A numeric, the resistance value. Maximum (functional and compositional) recovery at 0. For functional stability, smaller or higher values indicate under- or overcompensation, respectively. For compositional stability using the Bray-Curtis index (default), \(0 \le R \le 1\)

, and the maximal resistance is 0. The higher the index, the more apart the communities are and thus, the lower resistance is.

Arguments

type

a string defining the type of stability ("functional" or "compositional") to be calculated.

res_mode

A string stating whether the resistance should be calculated as the log response ratio of the state variable in the disturbed system compared to the baseline (res_mode = "lrr") or the difference (res_mode = "diff") between the values of these state variables.

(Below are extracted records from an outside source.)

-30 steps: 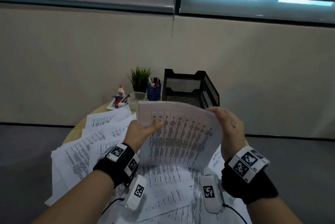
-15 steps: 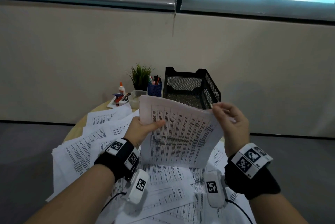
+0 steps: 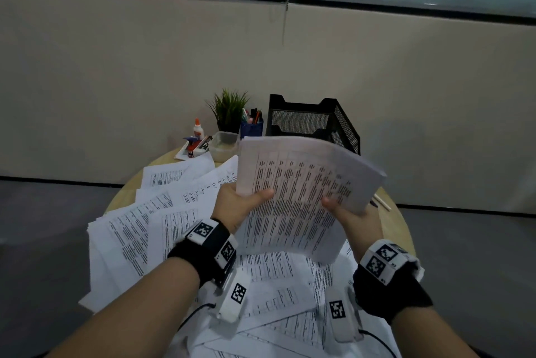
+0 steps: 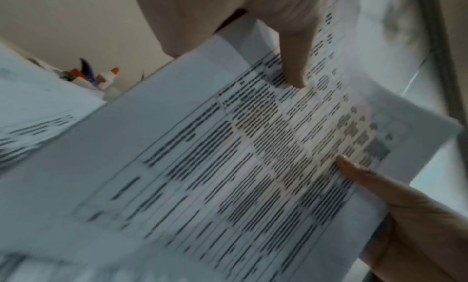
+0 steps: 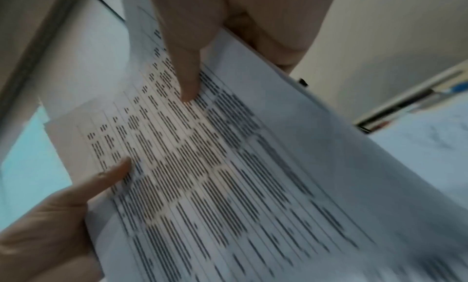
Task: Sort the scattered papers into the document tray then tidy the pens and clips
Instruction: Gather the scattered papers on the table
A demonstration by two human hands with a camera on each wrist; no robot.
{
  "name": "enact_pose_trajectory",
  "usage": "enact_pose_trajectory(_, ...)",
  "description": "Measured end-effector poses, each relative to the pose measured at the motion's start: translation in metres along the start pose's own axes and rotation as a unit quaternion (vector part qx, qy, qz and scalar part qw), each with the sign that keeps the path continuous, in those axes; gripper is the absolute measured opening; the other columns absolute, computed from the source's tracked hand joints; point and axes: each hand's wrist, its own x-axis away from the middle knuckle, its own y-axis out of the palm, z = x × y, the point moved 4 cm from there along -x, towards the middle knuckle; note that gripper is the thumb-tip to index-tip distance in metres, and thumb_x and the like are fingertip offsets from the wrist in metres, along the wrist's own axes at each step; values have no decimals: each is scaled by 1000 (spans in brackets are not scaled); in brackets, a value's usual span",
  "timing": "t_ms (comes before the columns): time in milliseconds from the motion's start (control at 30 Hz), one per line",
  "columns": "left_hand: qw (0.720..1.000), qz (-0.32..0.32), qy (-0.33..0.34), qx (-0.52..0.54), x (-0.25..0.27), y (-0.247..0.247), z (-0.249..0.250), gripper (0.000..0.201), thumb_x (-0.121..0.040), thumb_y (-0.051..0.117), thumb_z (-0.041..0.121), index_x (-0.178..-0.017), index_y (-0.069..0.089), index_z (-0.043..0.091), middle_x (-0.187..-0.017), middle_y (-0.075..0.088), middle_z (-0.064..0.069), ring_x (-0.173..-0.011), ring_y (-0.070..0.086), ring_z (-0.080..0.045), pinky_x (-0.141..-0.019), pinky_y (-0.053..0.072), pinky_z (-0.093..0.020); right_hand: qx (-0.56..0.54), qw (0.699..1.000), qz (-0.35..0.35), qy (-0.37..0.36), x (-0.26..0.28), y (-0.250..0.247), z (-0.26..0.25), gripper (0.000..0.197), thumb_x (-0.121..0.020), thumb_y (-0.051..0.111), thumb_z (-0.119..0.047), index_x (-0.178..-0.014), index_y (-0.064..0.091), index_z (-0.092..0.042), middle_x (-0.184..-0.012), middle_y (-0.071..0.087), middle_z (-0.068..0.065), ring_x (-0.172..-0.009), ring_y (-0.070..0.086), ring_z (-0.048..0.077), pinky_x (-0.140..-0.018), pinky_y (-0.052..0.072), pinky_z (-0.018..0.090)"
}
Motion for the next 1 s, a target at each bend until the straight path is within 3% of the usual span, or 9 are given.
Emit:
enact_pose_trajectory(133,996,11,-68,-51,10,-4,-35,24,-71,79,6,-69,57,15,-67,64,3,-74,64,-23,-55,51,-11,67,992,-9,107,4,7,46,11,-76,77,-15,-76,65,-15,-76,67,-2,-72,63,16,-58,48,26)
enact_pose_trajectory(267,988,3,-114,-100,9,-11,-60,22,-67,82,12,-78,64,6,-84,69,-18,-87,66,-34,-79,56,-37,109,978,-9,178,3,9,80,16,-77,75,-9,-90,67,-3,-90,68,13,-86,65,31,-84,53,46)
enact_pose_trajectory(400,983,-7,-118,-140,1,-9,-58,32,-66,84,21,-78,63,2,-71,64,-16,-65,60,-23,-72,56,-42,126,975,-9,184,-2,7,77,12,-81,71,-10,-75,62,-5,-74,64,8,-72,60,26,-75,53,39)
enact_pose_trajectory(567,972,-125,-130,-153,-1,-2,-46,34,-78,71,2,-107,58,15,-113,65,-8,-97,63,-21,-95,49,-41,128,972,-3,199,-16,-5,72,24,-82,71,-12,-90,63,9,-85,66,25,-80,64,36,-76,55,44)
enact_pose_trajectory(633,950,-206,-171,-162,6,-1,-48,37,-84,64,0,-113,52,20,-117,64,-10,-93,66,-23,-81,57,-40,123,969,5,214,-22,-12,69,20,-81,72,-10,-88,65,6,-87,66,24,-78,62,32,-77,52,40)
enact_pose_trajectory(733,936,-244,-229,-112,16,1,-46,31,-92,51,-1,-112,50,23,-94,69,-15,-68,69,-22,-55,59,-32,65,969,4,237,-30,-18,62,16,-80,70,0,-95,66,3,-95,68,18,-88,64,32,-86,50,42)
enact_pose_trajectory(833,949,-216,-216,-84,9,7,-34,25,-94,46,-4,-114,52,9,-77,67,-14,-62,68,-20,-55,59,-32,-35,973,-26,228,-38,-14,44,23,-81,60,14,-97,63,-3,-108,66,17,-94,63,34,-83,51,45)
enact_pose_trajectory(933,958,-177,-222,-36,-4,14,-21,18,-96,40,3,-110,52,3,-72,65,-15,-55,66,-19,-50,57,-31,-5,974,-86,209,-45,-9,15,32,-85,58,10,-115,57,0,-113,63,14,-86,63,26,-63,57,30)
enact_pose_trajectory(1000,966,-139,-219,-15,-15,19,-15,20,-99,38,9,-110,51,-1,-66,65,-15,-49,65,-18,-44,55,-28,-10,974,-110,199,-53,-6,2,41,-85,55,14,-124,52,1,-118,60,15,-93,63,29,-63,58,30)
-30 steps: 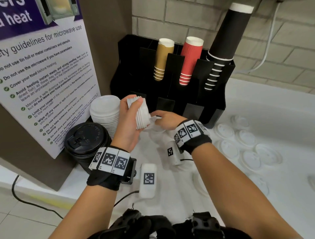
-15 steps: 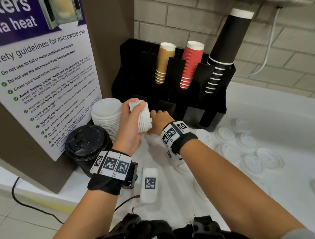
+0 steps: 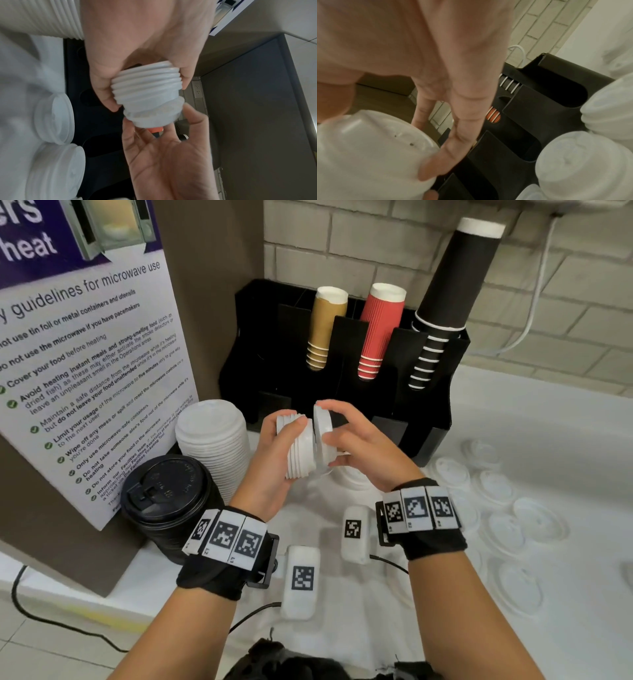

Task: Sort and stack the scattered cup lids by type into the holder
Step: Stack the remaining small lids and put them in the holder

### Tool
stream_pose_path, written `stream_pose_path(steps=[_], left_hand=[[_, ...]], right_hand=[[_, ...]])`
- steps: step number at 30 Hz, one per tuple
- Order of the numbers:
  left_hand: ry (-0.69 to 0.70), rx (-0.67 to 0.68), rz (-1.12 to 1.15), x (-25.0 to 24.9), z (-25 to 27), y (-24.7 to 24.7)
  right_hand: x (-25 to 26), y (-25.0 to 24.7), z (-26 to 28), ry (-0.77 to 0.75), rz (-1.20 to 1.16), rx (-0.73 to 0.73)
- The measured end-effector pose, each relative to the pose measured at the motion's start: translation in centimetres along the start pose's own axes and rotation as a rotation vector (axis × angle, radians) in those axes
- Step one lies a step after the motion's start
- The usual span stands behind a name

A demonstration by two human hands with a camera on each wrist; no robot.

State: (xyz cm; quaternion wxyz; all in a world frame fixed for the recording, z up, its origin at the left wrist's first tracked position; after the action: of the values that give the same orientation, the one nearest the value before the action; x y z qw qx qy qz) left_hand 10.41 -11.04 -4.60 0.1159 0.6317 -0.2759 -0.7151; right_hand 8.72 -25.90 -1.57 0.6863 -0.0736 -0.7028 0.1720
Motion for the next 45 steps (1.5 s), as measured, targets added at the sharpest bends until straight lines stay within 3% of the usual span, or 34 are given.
stream_pose_path(steps=[13,16,18,22,28,31,36,39,45], left_hand=[[-0.060,0.014,0.037,0.5,0.1,0.5],[-0.004,-0.050,0.013,0.1,0.1,0.3],[0.053,-0.126,0.008,-0.3,-0.2,-0.1],[0.085,-0.192,0.014,-0.7,-0.3,-0.4],[0.077,-0.159,0.004,-0.8,0.1,-0.4],[0.086,-0.149,-0.031,-0.9,0.2,-0.6],[0.117,-0.141,-0.127,-0.7,0.1,-0.8],[0.108,-0.123,-0.188,-0.5,0.2,-0.8],[-0.139,-0.008,-0.103,-0.2,0.8,0.2]], right_hand=[[-0.5,0.5,0.6,-0.085,0.065,0.008],[-0.8,0.5,-0.1,-0.001,0.049,-0.123],[-1.4,0.6,-0.8,0.085,0.289,-0.173],[-2.5,2.6,-1.4,0.236,0.950,0.222],[-3.2,4.4,-1.3,0.432,1.063,0.329],[-2.7,3.8,-0.5,0.392,0.961,0.307],[-1.2,1.6,0.2,0.130,0.790,0.180],[0.1,-0.2,1.0,0.041,0.662,0.195],[1.2,-1.5,2.2,-0.100,0.016,0.148]])
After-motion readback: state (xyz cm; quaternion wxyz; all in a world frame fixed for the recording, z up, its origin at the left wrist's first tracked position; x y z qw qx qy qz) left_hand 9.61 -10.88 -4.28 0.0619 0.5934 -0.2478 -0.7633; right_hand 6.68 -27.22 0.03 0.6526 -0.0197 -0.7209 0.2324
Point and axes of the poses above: each hand's wrist, its own z-axis away from the middle knuckle, its own y-axis out of the palm, x = y × z, the point moved 1 cm from there along -z, towards the middle knuckle, and after that the axes turned 7 degrees about z, right-handed, at the moved point
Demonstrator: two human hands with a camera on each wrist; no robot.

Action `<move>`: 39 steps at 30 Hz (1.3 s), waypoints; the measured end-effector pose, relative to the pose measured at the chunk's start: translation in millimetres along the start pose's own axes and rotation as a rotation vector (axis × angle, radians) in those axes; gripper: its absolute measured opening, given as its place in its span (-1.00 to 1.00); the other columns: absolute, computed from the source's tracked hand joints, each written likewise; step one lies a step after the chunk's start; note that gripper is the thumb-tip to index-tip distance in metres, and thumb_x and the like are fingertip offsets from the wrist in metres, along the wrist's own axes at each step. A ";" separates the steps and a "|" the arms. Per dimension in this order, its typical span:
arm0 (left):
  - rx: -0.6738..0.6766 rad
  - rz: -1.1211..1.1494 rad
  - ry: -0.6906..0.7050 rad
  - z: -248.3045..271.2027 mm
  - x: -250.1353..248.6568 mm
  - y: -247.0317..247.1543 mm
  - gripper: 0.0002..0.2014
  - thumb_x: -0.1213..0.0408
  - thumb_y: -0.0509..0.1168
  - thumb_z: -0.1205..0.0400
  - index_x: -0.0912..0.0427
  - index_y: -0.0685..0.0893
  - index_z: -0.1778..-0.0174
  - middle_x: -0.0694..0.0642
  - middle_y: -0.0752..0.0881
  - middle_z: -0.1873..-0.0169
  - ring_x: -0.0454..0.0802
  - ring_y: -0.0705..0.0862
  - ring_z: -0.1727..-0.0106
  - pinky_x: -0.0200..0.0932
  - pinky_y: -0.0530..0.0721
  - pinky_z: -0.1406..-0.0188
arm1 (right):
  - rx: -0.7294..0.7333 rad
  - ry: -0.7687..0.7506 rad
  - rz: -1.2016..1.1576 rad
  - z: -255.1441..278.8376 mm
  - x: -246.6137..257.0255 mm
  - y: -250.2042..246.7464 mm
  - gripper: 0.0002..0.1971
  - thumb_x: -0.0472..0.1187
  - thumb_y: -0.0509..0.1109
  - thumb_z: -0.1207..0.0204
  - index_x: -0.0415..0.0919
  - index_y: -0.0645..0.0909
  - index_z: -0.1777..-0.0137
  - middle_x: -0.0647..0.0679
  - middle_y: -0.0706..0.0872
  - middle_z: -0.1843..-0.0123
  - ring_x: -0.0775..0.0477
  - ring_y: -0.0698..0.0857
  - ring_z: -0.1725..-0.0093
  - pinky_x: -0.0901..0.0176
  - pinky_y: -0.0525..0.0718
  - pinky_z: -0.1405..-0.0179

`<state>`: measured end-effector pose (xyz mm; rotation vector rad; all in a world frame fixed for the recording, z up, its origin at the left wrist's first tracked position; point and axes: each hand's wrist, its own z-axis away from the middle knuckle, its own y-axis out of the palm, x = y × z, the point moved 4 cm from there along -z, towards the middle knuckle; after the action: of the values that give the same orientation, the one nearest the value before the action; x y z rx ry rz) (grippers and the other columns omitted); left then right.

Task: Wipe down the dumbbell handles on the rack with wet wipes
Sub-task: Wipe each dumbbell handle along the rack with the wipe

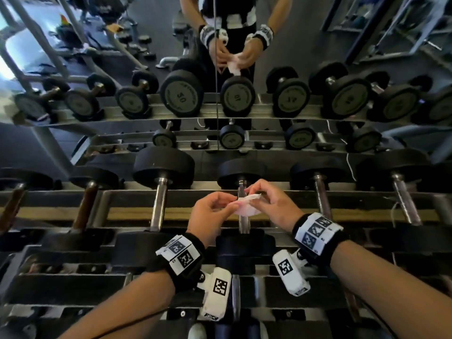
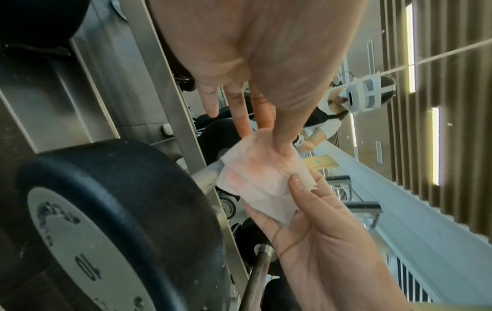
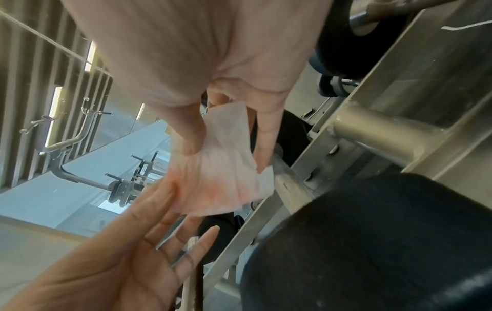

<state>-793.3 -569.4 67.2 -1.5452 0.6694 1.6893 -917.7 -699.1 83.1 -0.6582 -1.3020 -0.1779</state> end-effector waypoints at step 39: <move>1.261 -1.604 1.007 -72.2 15.4 61.2 -0.52 0.24 0.17 -0.77 -0.09 0.38 -0.65 -0.13 0.39 -0.62 -0.06 0.26 -0.66 -0.05 0.25 -0.65 | -0.406 0.215 -0.142 109.3 -93.6 45.8 -0.61 0.02 0.50 -0.52 0.18 0.51 -0.31 0.19 0.58 -0.32 0.27 0.52 -0.34 0.32 0.48 -0.28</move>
<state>-799.0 -659.9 35.8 -1.0787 0.4409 -0.7211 -1013.1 -625.1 -7.4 -0.8635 -1.1117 -0.6243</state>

See details.

res_time

A string stating whether resistance should be calculated at a specific point in time (res_time = "defined") or if it should be taken as the maximal difference between the disturbed and baseline state variables over a specified time period (res_time = "max"). Time point and the time period are defined by res_t and res_tf, respectively. See details.

res_t

An integer defining the time point when resistance should be measured if res_time = "defined".

res_tf

A vector, specifying the time period for which the maximum resistance should be looked for, if res_time = "max".

b

a string stating whether the baseline is defined by a separate baseline that is specified by the user (b = "input") or by a period of the disturbed system (b = "d") prior to the disturbance. This period is specified by b_tf.

b_tf

a numerical vector, specifying the beginning and end of the pre-disturbance time period for the disturbed time-series that defines the baseline. Obligatory if (b = "d"), see 'Details'.

vb_i

an optional numeric vector containing the state variable in the baseline, or a string for the name of the column in b_data containing said variable in the dataframe with baseline values.

tb_i

an optional numeric vector containing the time period over which the baseline was measured, or a string for the name of the column in b_data containing said the time variable in the dataframe with baseline values.

b_data

an optional data frame containing the time series of the state variable values in the baseline.

vd_i

a numeric vector containing the state variable in the disturbed system or a string specifying the name of the column containing said variable in the dataframe provided in d_data.

td_i

a numeric vector containing the time or a string specifying the name of the column containing the time in the dataframe provided in d_data.

d_data

an optional data frame containing the time series of the state variable values in a disturbed system.

comm_b

a data frame containing long format community data (species names as columns over time as rows) to calculate compositional metrics.

comm_d

a data frame containing long format community data (species as columns over time as rows) to calculate compositional metrics.

comm_t

an optional string with the name of the time variable in the community data. Only necessary when calculating maximal resistance.

method

a string identifying the dissimilarity index to be used to calculate dissimilarity. For more options, see ?vegdist. Defaults to "bray".

binary

a boolean stating whether presence/absence standardization should be performed before calculating the dissimilarity. For more options, see ?vegdist. Defaults to "bray".

na_rm

a logical determining whether NAs should be taken out prior to the estimation of the stability metric. Defaults to TRUE.

Details

For functional stability, resistance can be calculated as:

  • The log response ratio or absolute difference between the state variable’s value in the disturbed \(v_d\) and the baseline ( \(v_b\) or \(v_p\) if the baseline is pre-disturbance values), on the user-defined time step. Therefore, \(R = \log\!\left(\frac{v_d(t)}{v_b(t)}\right)\) , or \(R = \log\!\left(\frac{v_d(t)}{v_p(t)}\right)\) , or \(R = \lvert v_d(t) - v_b(t) \rvert\) , or \(R = \lvert v_d(t) - v_p(t) \rvert\) .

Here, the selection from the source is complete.